INSTRUCTIONS FOR THE TASK :: Every line below that contains the word "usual" must be copied.
•••••
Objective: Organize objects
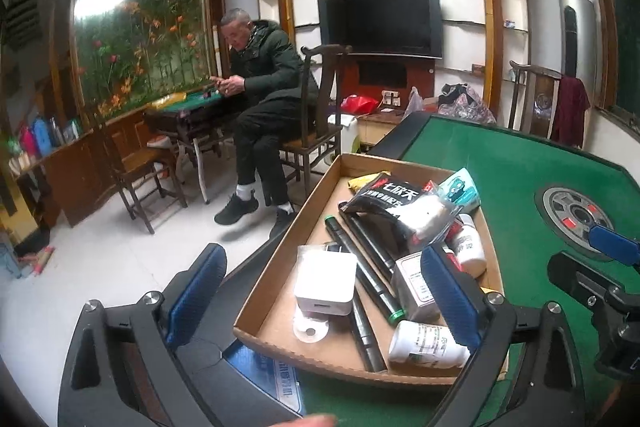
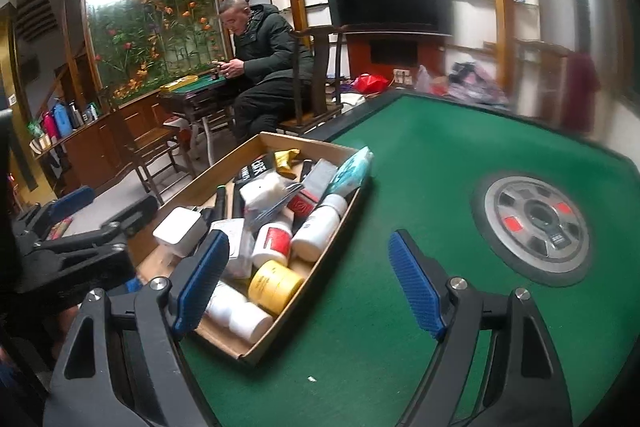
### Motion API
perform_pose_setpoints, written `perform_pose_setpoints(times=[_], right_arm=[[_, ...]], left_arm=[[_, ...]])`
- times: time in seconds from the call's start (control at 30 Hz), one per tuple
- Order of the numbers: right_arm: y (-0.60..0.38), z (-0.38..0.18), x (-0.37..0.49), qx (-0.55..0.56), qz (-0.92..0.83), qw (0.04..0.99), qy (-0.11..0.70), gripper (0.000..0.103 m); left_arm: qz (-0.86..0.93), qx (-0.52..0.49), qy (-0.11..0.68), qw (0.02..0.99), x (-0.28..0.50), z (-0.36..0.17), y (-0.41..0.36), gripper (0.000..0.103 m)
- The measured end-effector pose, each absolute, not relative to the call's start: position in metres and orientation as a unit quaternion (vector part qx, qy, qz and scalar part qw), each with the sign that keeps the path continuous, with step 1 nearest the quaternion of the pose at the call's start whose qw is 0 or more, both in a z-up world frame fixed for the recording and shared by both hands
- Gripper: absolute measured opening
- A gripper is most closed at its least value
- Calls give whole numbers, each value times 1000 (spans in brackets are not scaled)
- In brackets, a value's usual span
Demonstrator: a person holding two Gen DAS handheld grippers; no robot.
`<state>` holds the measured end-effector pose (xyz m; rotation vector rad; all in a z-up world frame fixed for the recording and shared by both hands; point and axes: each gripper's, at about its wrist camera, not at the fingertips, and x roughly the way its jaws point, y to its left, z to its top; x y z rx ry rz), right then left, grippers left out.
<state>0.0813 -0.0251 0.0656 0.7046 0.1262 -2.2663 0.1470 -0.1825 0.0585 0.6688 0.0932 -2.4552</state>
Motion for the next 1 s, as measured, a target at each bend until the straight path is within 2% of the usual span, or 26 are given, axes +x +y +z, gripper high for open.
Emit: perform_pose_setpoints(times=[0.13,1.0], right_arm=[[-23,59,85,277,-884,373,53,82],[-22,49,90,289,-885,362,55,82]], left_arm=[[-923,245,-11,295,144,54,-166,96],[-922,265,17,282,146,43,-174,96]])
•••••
WRITTEN SOLUTION ::
- In brackets, a value's usual span
Motion for the next 1 s, as measured, a target at each bend until the straight path is within 2% of the usual span, or 26 are given, axes +x +y +z, gripper high for open.

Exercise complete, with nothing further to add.